§ **What is needed**
Write out nothing but the lines from the one containing "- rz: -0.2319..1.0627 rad" through the last line below, both included, and without the pictures.

§ **Supplied data**
--------

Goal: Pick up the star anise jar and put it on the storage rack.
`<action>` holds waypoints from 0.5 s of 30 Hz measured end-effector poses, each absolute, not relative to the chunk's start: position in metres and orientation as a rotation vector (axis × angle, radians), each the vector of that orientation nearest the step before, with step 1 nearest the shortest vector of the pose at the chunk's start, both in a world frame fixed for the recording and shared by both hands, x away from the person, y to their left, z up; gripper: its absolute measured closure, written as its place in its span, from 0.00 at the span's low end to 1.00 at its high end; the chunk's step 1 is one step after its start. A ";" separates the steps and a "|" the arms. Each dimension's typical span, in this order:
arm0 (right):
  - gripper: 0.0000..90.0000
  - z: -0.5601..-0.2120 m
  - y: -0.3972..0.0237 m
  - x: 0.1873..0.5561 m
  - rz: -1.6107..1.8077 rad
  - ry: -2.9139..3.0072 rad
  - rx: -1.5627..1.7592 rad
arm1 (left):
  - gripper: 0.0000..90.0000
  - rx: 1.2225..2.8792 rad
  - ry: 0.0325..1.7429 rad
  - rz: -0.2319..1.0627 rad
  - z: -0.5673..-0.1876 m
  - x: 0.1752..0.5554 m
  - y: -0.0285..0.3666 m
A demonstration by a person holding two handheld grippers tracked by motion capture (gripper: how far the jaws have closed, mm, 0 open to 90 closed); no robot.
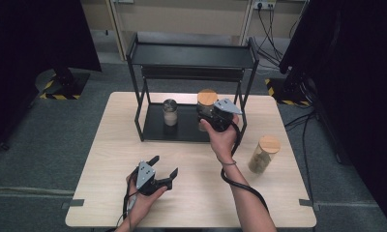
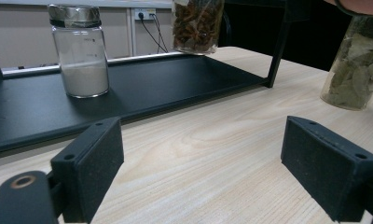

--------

§ **Exercise answer**
  - rz: -0.2319..1.0627 rad
  - z: -0.5673..-0.1876 m
  - x: 0.1752..0.5554 m
  - y: -0.0285..0.3666 m
A demonstration by a person holding two handheld grippers tracked by motion capture (gripper: how far the jaws have closed, mm, 0 open to 90 closed); no robot.

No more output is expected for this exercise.